Keyboard customization software, especially from the main keyboard brands, it’s already a bit of a racket. The majority either they are too inflated to use them daily or they ask you to sign up for an account before you can set up anything. Razer and SteelSeries offer software like this for their formations of gaming peripherals and keyboards, and now both are under fire for having exploitable zero-day vulnerabilities.
Security researcher jonhat on Twitter they said that discovered that cover one Razer peripheral in a PC with Windows 10 provides the user with the complete system privileges on this machine, despite administrator status. System privileges are effectively the highest access you can get to a Windows PC. Access is usually reserved for the owner of the laptop or computer. But in this case, anyone could theoretically go ahead, plug in a Razer mouse, and install anything they want, including malware.
BleepingComputer has tested the vulnerability to confirm it. After plugging in a Razer mouse, it took about two minutes to get the system complete privileges in Windows 10. The mouse is programmed automatically install the appropriate Razer driver and the accompanying Synapse software once connected. Synapse is what allows you to change the backlight and program the skills of a Razer. keyboard or mouse. It is also an additional opportunity for Razer to sell you the benefits of choosing your accessories, which is why the company you want the software to be installed immediately after purchase.
To for its part, Razer arrived to the original security investigator to confirm that he is currently working on a solution to address these issues. Razer also responded separately The Register: “We have investigated the issue, we are currently making changes to the installation application to limit this use case, and we will post an updated version shortly. Use of our software (including the installation application ) does not provide unauthorized third party access to the machine “.
It is a similar case for the manufacturer of gaming mice and keyboards SteelSeries, which manufactures Motor SteelSeries software to change the lighting and program macros on certain SteelSeries keyboards. This includes the Apex Pro, which is one of the best on Gizmodo mechanical gaming keyboards due to its adjustable drive. But to enable this capability, you need the software.
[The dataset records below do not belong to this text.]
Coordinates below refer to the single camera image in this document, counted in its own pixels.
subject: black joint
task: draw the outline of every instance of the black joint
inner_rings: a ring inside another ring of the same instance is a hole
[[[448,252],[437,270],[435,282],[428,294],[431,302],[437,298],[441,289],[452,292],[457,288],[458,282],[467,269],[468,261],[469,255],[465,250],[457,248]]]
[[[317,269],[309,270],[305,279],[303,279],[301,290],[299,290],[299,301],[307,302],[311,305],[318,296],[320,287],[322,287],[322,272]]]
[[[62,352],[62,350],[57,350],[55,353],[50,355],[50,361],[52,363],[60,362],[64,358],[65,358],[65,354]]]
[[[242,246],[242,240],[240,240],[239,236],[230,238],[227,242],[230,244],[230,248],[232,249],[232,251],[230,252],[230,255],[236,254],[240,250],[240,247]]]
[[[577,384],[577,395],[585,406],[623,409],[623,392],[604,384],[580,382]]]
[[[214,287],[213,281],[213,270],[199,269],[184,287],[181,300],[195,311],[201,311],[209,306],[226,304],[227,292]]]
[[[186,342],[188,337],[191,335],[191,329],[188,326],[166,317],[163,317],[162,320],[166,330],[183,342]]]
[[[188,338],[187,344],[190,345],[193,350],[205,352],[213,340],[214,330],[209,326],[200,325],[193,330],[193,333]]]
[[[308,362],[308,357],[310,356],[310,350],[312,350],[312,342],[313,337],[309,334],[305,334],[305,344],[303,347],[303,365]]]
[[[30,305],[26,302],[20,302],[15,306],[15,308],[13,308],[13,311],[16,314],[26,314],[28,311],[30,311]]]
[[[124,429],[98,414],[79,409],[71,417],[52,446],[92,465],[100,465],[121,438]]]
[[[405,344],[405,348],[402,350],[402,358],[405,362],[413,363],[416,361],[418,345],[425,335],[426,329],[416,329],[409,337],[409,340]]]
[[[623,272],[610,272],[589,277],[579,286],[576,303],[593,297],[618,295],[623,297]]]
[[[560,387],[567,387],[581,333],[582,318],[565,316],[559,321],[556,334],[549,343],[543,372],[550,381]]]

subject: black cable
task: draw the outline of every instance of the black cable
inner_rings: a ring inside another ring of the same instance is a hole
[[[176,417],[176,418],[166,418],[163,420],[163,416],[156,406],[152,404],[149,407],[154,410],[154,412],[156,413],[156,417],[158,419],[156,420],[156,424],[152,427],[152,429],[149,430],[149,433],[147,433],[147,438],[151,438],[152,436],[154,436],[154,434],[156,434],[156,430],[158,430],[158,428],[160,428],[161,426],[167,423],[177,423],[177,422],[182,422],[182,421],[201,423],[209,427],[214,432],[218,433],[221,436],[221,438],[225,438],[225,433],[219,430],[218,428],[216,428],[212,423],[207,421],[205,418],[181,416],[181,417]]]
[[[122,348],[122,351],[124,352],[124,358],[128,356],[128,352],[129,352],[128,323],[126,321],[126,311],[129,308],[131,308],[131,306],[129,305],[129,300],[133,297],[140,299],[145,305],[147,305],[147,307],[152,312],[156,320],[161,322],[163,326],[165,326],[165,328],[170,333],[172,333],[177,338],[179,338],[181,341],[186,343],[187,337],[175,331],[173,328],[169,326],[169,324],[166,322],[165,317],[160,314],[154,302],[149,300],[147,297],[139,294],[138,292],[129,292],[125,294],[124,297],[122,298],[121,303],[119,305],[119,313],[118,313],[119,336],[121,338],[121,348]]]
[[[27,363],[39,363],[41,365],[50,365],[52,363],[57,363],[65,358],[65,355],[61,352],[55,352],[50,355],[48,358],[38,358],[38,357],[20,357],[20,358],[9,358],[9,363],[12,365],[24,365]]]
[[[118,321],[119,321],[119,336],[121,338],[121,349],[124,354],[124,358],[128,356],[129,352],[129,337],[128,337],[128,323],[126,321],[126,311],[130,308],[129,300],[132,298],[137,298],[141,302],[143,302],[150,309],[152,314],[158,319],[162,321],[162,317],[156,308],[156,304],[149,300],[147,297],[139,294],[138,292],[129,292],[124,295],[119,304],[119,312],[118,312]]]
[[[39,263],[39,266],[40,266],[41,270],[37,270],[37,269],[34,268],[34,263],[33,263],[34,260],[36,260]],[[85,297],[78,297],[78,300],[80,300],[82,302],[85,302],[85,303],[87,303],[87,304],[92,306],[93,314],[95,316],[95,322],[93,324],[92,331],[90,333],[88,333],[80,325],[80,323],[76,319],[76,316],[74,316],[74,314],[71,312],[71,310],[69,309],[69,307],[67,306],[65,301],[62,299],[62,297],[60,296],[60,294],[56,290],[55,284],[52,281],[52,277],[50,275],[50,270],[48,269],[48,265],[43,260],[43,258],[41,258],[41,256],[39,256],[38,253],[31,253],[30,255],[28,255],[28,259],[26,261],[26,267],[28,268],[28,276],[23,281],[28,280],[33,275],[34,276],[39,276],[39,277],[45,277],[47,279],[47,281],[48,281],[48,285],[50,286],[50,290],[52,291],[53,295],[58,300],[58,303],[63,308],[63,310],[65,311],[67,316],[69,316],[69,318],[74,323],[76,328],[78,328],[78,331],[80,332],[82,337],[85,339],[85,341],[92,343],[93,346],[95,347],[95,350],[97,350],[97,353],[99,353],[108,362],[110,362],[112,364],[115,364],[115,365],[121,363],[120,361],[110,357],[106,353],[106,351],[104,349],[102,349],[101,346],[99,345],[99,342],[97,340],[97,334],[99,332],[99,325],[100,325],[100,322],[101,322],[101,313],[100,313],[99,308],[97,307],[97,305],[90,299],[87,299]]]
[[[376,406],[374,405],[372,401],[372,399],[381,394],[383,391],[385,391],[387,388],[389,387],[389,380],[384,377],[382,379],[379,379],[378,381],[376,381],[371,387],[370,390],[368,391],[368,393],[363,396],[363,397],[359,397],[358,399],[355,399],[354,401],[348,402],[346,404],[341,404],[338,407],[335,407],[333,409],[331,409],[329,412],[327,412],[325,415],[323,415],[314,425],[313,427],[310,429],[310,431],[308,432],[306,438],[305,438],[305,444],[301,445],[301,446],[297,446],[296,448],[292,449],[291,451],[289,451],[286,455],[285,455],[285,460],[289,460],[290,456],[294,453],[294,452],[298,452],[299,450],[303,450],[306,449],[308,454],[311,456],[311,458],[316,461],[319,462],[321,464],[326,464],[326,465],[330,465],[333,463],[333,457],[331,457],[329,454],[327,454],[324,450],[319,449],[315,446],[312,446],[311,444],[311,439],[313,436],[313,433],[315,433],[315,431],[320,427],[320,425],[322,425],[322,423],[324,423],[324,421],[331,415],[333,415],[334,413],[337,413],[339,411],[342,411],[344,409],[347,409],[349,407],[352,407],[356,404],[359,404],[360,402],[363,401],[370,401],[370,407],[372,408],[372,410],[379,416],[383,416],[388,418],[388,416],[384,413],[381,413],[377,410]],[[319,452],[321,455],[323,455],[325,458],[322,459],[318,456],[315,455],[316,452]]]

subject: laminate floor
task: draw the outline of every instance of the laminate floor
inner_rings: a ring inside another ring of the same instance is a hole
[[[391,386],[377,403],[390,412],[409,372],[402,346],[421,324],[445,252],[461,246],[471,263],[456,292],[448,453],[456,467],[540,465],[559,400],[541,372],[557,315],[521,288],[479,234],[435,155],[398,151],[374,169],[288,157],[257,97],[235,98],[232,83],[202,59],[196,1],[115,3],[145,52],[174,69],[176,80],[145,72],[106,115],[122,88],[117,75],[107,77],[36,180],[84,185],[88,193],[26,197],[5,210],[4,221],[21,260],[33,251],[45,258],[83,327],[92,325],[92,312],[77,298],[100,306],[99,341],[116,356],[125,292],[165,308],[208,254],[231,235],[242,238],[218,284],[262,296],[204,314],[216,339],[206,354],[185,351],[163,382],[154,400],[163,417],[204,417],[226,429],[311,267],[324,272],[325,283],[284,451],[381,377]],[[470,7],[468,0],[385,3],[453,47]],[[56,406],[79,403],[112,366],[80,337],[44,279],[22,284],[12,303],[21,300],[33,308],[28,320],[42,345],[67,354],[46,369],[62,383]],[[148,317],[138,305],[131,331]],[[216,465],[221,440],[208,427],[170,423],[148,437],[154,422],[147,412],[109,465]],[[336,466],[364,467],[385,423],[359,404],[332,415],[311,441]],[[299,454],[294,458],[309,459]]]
G / O Media may receive a commission
Ssecurity researcher Lawrence Amer we find the SteelSeries Engine software it can also be used to obtain administrative rights. It has a vulnerability similar to Razer which allows access to the command prompt in Windows 10 with full administration capability, which is only possible from connecting a SteelSeries keyboard. In an answer a BleepingComputer, Said SteelSeries is aware of the issue and that it “proactively disables the launch of the SteelSeries installer that is activated when a new SteelSeries device is connected.”
It’s not the first time he’s done it Razer has faced control for not protecting its users. Other peripheral manufacturers, such as The keyboard i Logitech, have also had security flaws within their respective software. It is frustrating for users who have no other option to customize expensive keyboards and mice. There are not many openavailable and existing source options tend to be oriented towards independent manufacturers of keyboards and peripherals.
The other problem here is that Windows allows this type of access simply by connecting a peripheral. You may have chosen a specific keyboard or mouse type for your computer, but just plugging in a device should not mean the automatic consent of software with administrative access. Razer and SteelSeries would have been better off telling you to download the software from their respective websites. At least so, there is an illusion of choice.